### Exercise input
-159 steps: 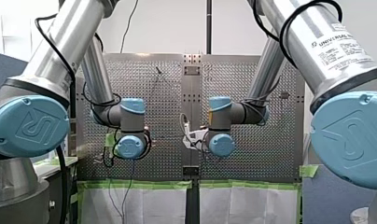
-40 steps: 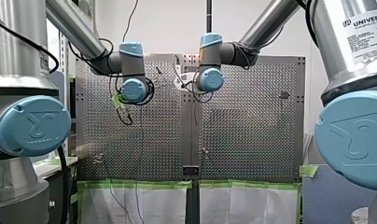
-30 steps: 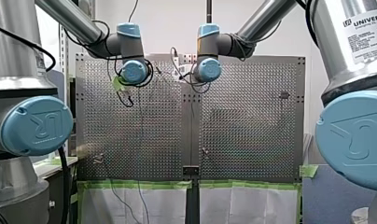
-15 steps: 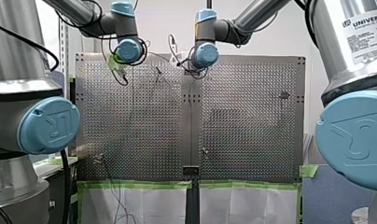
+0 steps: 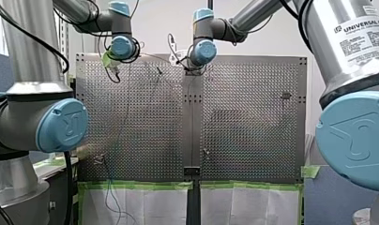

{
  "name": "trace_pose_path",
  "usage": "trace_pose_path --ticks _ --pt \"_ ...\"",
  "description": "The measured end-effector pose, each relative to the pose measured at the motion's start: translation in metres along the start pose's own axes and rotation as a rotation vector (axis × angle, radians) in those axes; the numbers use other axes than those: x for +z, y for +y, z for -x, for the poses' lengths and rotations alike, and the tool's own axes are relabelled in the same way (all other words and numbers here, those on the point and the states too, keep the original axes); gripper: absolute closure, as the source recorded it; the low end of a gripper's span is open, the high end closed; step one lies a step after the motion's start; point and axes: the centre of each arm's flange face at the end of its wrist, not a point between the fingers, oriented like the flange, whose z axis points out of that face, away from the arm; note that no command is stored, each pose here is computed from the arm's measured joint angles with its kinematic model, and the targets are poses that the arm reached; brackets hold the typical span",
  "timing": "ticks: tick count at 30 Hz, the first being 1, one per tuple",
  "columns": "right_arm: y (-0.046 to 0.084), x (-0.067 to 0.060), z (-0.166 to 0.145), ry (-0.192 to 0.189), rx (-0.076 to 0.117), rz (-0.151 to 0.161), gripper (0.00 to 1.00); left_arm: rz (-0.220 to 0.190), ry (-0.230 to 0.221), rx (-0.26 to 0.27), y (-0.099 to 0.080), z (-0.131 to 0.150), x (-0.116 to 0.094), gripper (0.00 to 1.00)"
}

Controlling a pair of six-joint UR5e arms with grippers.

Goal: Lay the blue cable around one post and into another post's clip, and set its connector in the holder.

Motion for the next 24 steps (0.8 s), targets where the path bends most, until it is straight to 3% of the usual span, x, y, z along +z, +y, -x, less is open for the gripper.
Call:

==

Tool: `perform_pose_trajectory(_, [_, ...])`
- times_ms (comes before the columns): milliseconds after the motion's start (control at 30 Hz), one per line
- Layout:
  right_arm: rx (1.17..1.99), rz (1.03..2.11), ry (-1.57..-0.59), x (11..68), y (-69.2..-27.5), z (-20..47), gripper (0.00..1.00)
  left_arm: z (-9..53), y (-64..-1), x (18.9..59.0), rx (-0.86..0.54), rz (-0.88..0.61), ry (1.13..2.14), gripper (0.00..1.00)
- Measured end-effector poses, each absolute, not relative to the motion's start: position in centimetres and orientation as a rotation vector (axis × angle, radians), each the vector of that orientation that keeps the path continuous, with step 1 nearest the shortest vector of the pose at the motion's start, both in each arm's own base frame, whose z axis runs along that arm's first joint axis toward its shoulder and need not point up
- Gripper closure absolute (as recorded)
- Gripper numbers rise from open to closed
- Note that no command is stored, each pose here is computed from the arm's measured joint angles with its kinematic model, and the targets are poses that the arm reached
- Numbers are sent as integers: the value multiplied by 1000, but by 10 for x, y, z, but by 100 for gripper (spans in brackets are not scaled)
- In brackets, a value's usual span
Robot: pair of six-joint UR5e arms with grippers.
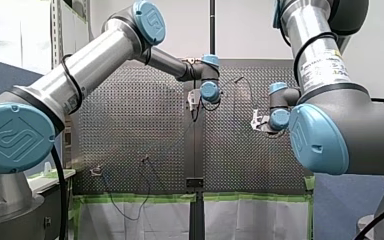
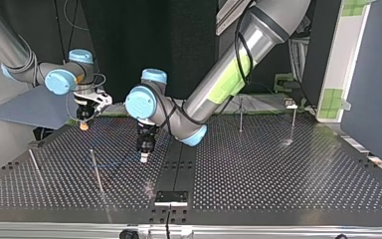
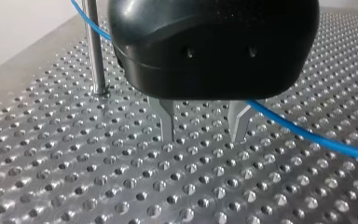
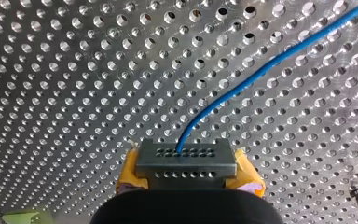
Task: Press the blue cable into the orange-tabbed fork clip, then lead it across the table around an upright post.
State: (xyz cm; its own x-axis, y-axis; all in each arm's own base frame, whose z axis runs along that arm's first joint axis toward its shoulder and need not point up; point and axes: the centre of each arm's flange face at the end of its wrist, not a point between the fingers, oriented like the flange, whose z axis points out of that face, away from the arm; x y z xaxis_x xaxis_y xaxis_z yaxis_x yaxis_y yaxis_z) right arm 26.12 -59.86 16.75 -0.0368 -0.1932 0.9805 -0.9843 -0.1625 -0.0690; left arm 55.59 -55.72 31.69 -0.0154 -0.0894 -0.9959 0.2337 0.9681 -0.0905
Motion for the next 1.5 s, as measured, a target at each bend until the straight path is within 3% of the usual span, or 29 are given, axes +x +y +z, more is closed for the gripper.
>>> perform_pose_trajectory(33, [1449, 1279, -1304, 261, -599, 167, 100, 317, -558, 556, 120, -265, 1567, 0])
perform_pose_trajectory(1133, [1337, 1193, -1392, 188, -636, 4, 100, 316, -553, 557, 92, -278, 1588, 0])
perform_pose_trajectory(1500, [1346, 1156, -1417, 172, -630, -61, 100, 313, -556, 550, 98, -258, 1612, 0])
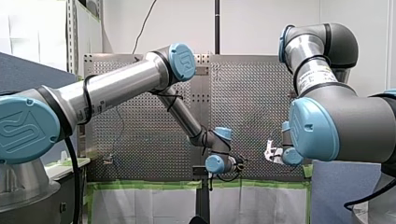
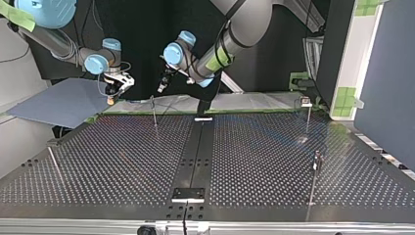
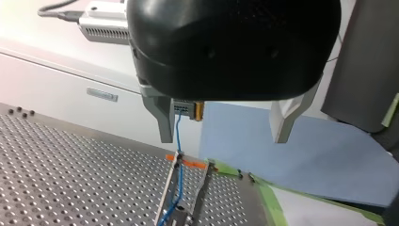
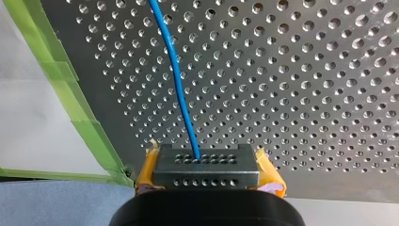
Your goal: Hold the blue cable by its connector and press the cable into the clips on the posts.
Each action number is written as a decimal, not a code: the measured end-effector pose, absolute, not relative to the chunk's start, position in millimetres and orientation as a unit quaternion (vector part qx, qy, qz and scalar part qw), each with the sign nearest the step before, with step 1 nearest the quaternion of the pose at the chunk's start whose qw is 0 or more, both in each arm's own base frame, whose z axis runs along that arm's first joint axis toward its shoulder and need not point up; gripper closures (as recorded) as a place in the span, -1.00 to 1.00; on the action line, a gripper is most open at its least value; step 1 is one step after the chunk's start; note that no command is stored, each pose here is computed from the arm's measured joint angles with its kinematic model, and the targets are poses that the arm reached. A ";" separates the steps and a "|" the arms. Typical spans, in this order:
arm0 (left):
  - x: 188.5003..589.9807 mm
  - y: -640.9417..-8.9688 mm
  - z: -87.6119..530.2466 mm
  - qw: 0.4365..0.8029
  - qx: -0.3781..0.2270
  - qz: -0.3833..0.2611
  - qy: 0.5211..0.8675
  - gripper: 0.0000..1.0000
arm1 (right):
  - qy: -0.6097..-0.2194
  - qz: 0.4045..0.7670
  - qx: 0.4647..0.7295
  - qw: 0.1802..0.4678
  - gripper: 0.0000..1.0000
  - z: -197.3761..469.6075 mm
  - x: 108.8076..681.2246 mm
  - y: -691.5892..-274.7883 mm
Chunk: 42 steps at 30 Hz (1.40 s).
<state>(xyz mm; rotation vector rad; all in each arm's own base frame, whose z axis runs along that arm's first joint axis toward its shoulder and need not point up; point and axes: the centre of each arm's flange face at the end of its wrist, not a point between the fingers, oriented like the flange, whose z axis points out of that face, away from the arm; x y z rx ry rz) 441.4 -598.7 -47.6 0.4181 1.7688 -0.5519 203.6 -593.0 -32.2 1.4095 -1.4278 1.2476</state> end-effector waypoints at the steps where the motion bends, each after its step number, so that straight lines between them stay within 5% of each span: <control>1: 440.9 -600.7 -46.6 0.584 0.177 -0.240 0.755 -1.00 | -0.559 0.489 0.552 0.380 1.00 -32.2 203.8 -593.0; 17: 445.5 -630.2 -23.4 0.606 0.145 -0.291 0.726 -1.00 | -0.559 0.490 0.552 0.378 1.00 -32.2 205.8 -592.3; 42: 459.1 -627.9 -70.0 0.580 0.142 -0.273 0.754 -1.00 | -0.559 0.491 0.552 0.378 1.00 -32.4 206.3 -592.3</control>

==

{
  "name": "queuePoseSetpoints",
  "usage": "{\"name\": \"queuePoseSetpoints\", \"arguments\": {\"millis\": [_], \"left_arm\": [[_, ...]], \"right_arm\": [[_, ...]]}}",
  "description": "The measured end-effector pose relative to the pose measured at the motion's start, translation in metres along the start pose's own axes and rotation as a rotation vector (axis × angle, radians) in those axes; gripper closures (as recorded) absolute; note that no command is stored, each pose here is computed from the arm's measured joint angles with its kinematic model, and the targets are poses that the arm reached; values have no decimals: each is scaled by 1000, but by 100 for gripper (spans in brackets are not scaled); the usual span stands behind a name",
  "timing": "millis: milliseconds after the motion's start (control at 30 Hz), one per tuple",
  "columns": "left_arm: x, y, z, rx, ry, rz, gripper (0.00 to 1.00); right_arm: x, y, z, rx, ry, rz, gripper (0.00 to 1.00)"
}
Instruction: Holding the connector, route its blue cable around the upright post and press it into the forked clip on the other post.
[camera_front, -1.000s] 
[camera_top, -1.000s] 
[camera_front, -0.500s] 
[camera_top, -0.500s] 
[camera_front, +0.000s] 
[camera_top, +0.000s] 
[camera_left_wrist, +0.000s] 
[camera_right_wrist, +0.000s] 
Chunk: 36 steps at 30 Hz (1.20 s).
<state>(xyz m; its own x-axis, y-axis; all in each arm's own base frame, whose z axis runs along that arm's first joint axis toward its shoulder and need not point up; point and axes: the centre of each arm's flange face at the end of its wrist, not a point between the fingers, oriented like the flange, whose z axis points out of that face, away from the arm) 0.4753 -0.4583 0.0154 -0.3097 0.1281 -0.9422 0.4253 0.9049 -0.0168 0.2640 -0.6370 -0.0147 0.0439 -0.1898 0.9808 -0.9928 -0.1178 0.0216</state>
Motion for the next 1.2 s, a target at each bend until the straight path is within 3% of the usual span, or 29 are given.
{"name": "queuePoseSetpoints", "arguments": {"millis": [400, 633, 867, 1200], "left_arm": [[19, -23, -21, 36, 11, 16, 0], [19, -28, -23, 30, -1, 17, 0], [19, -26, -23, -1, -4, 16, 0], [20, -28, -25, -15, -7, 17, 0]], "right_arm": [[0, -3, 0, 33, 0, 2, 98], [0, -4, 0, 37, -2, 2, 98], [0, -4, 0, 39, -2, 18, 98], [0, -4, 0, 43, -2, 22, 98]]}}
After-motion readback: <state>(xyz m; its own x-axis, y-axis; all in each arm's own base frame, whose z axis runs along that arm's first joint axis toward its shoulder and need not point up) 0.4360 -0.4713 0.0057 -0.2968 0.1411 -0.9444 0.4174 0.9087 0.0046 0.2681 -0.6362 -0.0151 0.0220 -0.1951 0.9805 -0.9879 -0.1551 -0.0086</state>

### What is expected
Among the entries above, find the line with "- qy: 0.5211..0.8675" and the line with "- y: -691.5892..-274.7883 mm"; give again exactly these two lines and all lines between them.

### Output of the task
  - qy: 0.5211..0.8675
  - gripper: 0.0000..1.0000
arm1 (right):
  - qy: -0.6097..-0.2194
  - qz: 0.4045..0.7670
  - qx: 0.4647..0.7295
  - qw: 0.1802..0.4678
  - gripper: 0.0000..1.0000
  - z: -197.3761..469.6075 mm
  - x: 108.8076..681.2246 mm
  - y: -691.5892..-274.7883 mm

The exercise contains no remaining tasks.